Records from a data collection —
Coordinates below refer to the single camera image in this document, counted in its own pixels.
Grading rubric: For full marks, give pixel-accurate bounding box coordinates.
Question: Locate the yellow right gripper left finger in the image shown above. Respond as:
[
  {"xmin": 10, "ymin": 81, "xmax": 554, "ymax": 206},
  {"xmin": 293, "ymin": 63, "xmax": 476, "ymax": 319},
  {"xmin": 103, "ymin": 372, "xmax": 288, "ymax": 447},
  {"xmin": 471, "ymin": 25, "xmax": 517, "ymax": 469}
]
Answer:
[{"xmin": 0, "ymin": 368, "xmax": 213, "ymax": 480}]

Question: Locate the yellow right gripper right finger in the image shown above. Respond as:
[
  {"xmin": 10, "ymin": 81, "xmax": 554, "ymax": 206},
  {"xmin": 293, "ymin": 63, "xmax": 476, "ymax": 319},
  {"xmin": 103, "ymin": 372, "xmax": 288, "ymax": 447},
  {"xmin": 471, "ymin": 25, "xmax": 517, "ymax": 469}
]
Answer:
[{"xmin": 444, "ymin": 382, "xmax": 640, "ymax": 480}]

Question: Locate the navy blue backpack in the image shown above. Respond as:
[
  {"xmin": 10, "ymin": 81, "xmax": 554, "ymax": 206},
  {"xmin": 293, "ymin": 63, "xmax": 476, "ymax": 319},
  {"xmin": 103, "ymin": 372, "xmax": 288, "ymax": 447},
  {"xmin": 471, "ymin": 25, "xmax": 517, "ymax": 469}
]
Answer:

WHAT YOU WILL DO —
Every record must appear in the answer exactly as written.

EXERCISE RESPONSE —
Coordinates below refer to the single camera image in this document, counted in its own pixels.
Grading rubric: For full marks, give pixel-accurate bounding box coordinates.
Question: Locate the yellow right gripper left finger in the image shown above. Respond as:
[
  {"xmin": 10, "ymin": 81, "xmax": 554, "ymax": 206},
  {"xmin": 293, "ymin": 63, "xmax": 476, "ymax": 319},
  {"xmin": 103, "ymin": 372, "xmax": 288, "ymax": 447},
  {"xmin": 471, "ymin": 25, "xmax": 517, "ymax": 469}
]
Answer:
[{"xmin": 0, "ymin": 368, "xmax": 213, "ymax": 480}]

Question: Locate the yellow right gripper right finger in the image shown above. Respond as:
[
  {"xmin": 10, "ymin": 81, "xmax": 554, "ymax": 206},
  {"xmin": 293, "ymin": 63, "xmax": 476, "ymax": 319},
  {"xmin": 103, "ymin": 372, "xmax": 288, "ymax": 447},
  {"xmin": 471, "ymin": 25, "xmax": 517, "ymax": 469}
]
Answer:
[{"xmin": 444, "ymin": 382, "xmax": 640, "ymax": 480}]

Question: Locate the navy blue backpack in the image shown above. Respond as:
[
  {"xmin": 10, "ymin": 81, "xmax": 554, "ymax": 206},
  {"xmin": 293, "ymin": 63, "xmax": 476, "ymax": 319},
  {"xmin": 103, "ymin": 372, "xmax": 288, "ymax": 447},
  {"xmin": 471, "ymin": 25, "xmax": 517, "ymax": 469}
]
Answer:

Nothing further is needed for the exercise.